When things like “nature-deficit disorder” are the problem, environmental changes are offered as the solution. Dr. Maria Brown, a Baltimore pediatrician who thinks the great outdoors are just great, said, “If this is going to succeed, we’ve got to advocate for more green spaces.” And so eating your greens and the Green Party’s platform are now one and the same.

Most of the anti-obesity schemes floating around have one aspect in common: Their ultimate goal is to redesign American society, not American individuals.

Some of the specific proposals sound banal enough: subsidizing fruits and vegetables, forcing restaurants to display calorie counts on menus, and more strenuous regulation of food in schools. Others are more far-reaching: banning advertisements of junk food to kids, taxing junk food, regulating the location of stores that sell junk food, and requiring sidewalks and bike paths in every single neighborhood.

For many social dieticians, unhealthy eating and passive living are only part of what bothers them. They also have a problem with consumption in general. NYU nutritionist Marion Nestle, in trying to identify the causes of obesity, found them deeply entrenched: an “overly abundant food supply,” “low food prices,” “a highly competitive market,” and “abundant food choices” — things enjoyed by people who like saving money and not starving.
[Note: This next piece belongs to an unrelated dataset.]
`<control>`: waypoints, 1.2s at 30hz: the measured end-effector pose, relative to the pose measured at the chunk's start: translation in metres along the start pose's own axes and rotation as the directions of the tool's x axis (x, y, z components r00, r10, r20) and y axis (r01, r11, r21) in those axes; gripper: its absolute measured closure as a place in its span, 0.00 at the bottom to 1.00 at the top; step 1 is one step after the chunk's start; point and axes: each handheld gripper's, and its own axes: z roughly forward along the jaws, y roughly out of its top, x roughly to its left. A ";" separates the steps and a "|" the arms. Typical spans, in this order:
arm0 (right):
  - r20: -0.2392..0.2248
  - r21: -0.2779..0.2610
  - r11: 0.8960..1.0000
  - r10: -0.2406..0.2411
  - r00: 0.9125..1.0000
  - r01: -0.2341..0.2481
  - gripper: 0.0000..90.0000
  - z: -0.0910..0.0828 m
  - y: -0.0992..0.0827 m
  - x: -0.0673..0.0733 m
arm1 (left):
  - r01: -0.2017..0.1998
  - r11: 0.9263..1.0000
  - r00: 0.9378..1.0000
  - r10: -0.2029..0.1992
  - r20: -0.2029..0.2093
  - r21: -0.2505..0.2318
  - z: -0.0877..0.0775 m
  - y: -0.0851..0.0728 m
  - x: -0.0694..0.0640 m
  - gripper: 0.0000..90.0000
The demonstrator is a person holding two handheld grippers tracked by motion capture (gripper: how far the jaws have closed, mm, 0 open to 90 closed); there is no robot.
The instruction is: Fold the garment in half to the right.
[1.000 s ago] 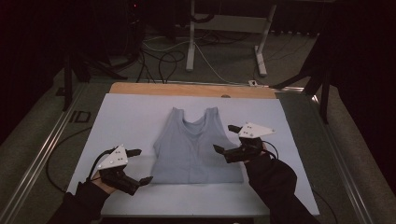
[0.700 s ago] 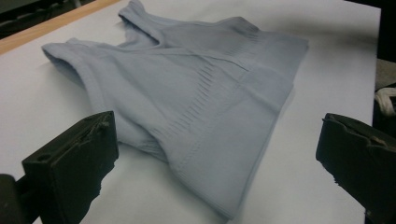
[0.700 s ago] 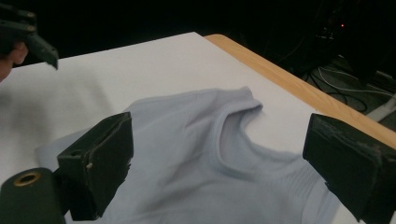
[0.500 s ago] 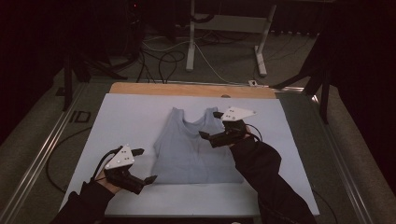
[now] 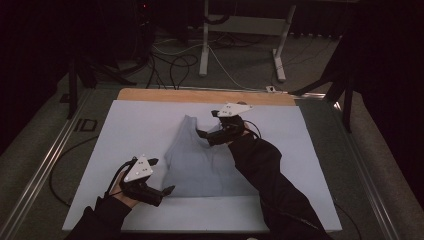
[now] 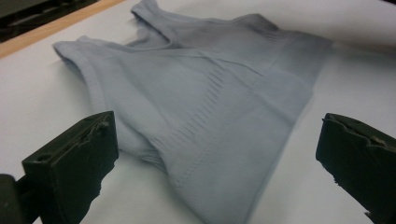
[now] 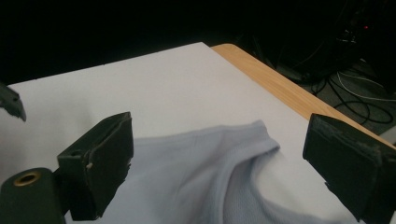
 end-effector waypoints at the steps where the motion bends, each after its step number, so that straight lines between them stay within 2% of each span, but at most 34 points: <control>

“Rather than making us steadily happier, our increasing affluence and consumerism seem to have trapped us,” writes J. Eric Oliver in his book Fat Politics: The Real Story Behind America’s Obesity Epidemic. “[A]s the obesity epidemic shows, maximizing our choices does not necessarily maximize our freedom or power.”

But letting the government restrict our choices does?

If the weight of every body becomes everybody’s concern, the regulatory antidotes will spread at obesity-like speed, creating yet another epidemic, but one that can be easily averted. All we have to do is do nothing. Is that too much to ask?